並木沿いの花壇から栗鼠が飛び出し、二人の前を横切っていく。この長閑さと血生臭い話はどうも結びつかない。実際、今から行こうとしている武具工房も限られた数だ。
「注文元は個人名だが、住民台帳にはない名前だ。旅人でないなら偽名だろう。しかし鋼を外に出さずに加工するなら溶鉱炉が必要だ」
道で遊んでいた小鳥が二人の足音に飛び立っていった。それを見送りながらカエルムが呟く。この街で炉の設置が認可されているのは武具工房しかない。
「情報収集しようにも、役人なら尋ねてきただけで警戒するだろう。

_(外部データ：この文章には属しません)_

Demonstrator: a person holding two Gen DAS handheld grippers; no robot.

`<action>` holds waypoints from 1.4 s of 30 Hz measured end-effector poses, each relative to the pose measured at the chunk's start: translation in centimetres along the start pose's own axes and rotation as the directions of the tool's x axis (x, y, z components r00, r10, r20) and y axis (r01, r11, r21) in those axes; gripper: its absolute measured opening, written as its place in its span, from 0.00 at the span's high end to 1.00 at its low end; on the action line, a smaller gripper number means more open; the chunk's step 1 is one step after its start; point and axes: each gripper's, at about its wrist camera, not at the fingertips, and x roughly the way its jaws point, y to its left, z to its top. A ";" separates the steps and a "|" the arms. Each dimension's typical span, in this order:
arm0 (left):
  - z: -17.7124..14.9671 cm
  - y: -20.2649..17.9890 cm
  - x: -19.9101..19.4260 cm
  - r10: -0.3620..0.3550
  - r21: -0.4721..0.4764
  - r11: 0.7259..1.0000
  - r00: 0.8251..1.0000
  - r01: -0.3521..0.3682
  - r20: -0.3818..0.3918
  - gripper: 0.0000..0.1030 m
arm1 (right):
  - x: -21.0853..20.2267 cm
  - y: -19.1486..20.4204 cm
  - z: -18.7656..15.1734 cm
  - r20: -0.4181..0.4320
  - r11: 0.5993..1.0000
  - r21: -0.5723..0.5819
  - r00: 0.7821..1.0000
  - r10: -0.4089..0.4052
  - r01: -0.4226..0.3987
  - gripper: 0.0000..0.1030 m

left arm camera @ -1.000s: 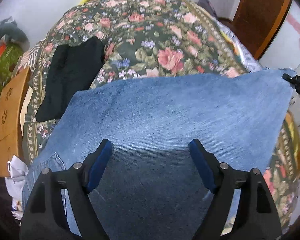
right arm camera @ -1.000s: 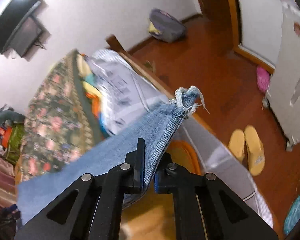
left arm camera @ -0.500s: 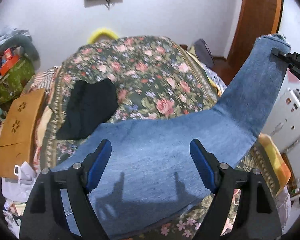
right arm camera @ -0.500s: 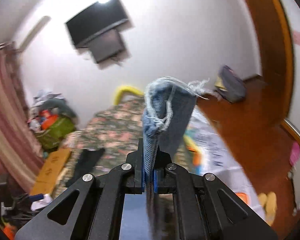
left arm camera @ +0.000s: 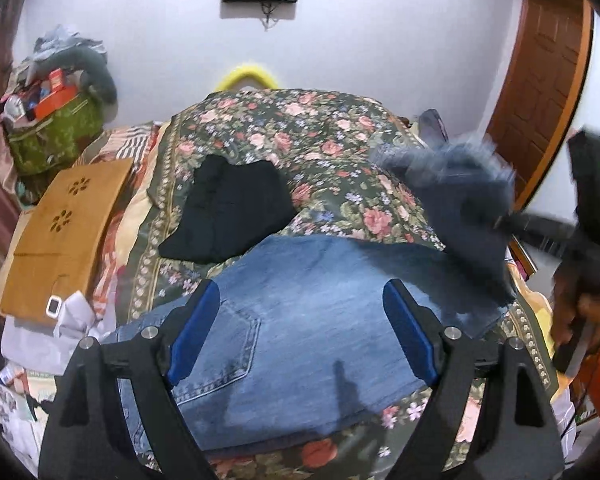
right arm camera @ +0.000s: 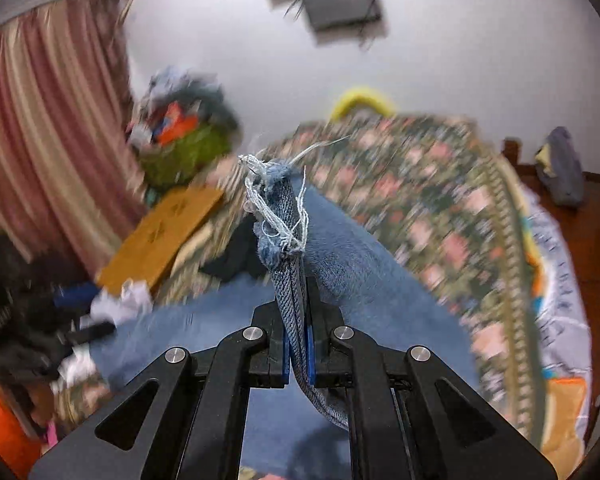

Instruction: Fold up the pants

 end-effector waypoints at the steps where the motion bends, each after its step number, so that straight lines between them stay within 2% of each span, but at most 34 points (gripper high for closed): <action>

幸い、私と妹の顔は王都以外ならそこまで知られてはいないから」
「あー……何で着替えてんのかと思いましたが、それですか」
先ほどからのロスの疑問が氷解した。羽織だけでなく中に着ていたシャツまで脱ぎ替えて何してるのかと思ったが、確かに今朝着ていたものには紅と金の糸で王族を示す紅葉の紋章が縫い取られていた。関所などを面倒なく通るにはあの印が必要だ。

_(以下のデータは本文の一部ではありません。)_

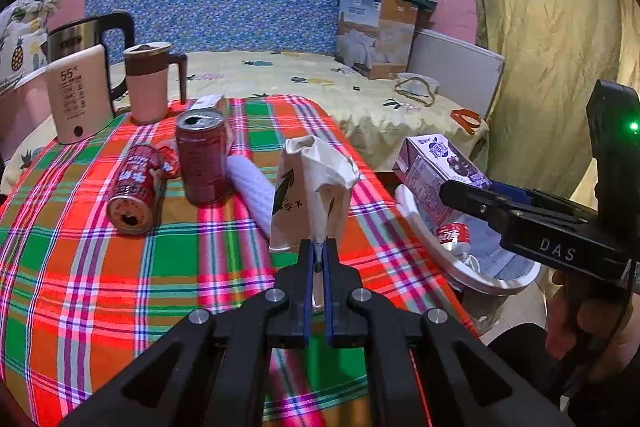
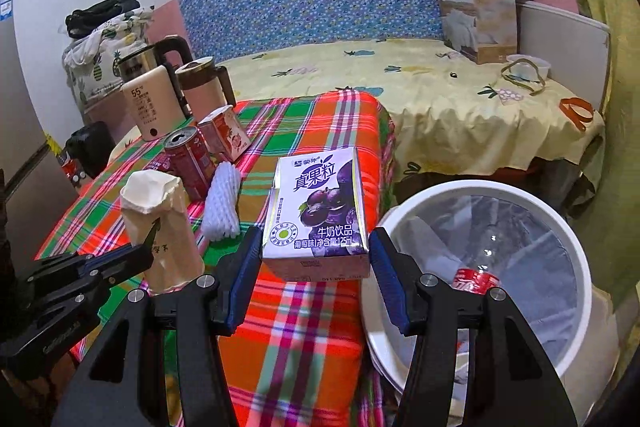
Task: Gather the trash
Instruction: 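Carry the paper bag and juice carton over the bin with both tools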
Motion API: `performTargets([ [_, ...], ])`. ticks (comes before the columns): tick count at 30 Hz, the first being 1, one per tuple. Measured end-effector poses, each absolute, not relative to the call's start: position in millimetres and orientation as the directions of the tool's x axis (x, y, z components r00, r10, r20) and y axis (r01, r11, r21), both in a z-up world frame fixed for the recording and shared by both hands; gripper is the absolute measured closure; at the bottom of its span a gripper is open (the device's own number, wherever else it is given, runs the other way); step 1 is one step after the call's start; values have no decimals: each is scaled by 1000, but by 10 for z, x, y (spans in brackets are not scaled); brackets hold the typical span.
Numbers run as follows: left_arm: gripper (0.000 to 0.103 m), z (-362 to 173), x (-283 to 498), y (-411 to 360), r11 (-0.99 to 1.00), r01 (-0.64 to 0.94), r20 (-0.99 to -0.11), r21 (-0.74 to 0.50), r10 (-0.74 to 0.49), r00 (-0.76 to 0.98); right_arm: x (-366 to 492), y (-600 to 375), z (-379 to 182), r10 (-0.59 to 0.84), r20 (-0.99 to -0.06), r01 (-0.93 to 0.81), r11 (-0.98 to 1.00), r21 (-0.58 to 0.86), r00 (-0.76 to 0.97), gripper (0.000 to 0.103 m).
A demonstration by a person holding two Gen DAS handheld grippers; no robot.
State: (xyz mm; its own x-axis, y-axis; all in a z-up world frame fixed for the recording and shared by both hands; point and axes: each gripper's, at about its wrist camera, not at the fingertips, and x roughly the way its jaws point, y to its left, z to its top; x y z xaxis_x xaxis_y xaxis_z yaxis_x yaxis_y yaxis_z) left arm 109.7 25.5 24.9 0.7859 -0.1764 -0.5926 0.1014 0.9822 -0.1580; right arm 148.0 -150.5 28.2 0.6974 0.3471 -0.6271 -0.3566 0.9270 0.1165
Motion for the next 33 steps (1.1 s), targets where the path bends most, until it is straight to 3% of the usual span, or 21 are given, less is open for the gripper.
performTargets([
  [33,98,281,1610,-1150,905,390,-612,-169,-407,678,1361,-2591,43,183,-669,-109,983,151,720,47],
])
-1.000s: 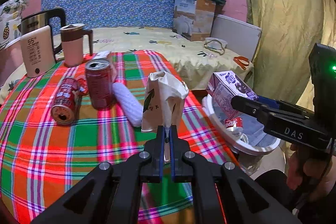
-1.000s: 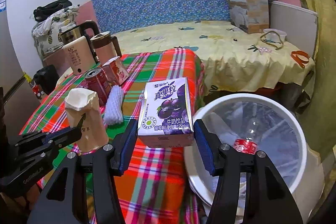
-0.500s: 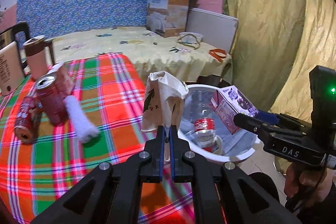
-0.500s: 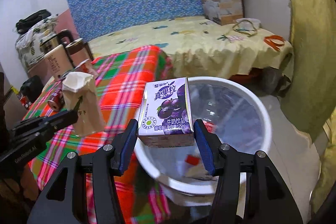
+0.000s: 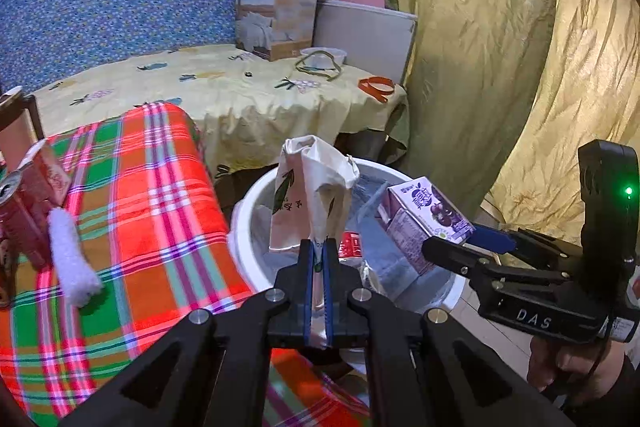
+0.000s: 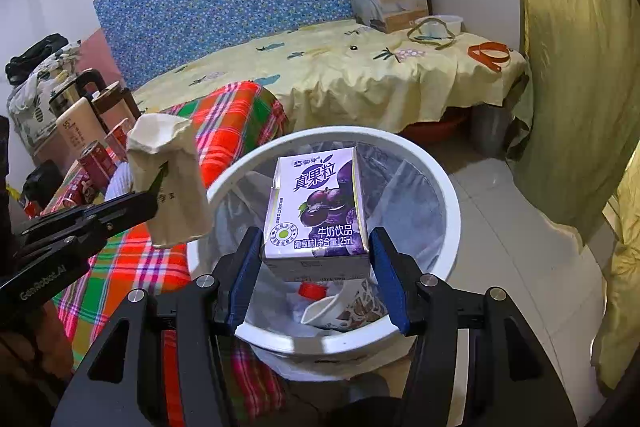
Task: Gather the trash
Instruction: 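Carry the paper bag and juice carton over the bin with both tools, then open both tools over the bin, dropping the paper bag and juice carton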
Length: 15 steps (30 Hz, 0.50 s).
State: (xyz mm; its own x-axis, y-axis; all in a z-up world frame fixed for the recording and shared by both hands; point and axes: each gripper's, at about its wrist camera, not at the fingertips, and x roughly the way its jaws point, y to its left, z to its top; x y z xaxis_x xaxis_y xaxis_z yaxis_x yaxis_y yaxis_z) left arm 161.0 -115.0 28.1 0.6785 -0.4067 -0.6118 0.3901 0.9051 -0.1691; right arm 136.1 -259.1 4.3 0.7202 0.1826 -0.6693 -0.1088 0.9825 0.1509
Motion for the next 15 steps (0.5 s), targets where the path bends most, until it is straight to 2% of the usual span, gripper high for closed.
performTargets([
  [15,98,-45,1786,-1311,896,401,-681,-188,-414,604,1428,-2700,-164,161,-736,-89,987,137,657,46],
])
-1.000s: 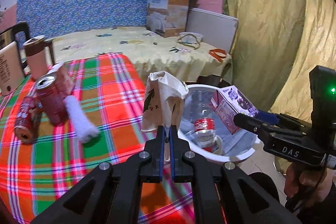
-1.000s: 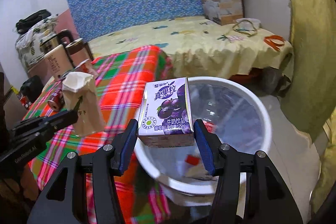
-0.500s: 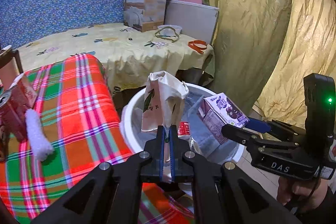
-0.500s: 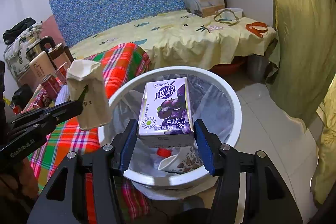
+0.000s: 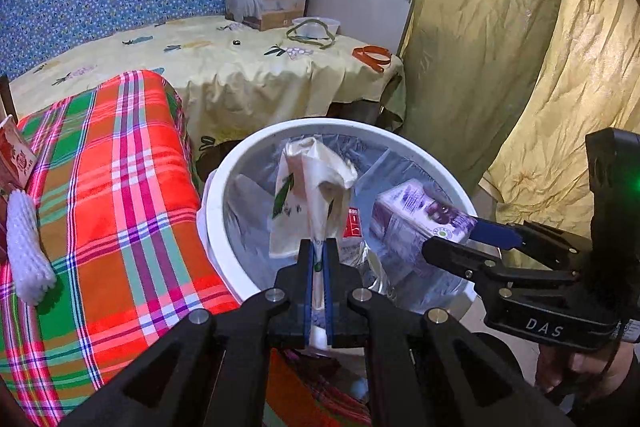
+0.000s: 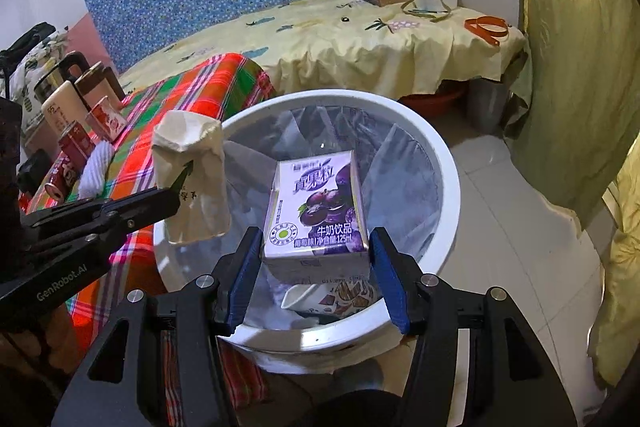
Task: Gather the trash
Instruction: 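Open both tools over the bin, dropping the paper bag and juice carton, then move both open tools back over the table toward the remaining items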
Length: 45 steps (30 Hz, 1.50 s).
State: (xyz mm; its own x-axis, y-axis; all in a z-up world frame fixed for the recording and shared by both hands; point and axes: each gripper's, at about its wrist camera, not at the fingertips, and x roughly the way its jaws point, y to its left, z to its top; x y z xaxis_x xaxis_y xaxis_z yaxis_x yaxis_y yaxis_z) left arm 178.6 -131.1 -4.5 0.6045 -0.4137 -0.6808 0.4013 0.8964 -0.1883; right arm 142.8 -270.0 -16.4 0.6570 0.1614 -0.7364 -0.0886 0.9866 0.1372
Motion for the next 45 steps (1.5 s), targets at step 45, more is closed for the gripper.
performTargets([
  [45,87,144,1054,-92,973,151,-604,-178,-228,764,1219,-1911,92,385,-664,-314,921,231,641,46],
])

カエルムは市井の若者らしく首元のボタンを一つ外し、綿地の袖を少し折る。
「そういうことだ。この格好なら世間話もしやすいだろう」
「……もう何も言いませんよ」
本人はこれなら目立たないと思っているようだが、一番の問題はその整った容姿と雰囲気である。この主人ときたらやや離れて見ても一目で分かるほどの端正な顔立ちで、何もしなくても人目を引くのだ。それだけならまだいいが、天性の柔らかな物腰と洗練された立居振る舞いのせいで、道を歩けば一言でも言葉を交わしたいと寄ってくる者が絶えない。特に女性が。
しかもいまや少し砕けた格好になったせいで王族という身分の高さが薄れ、適度に遊んでいて話しかけやすいお兄さん風情だ。これではむしろ逆効果ではないか。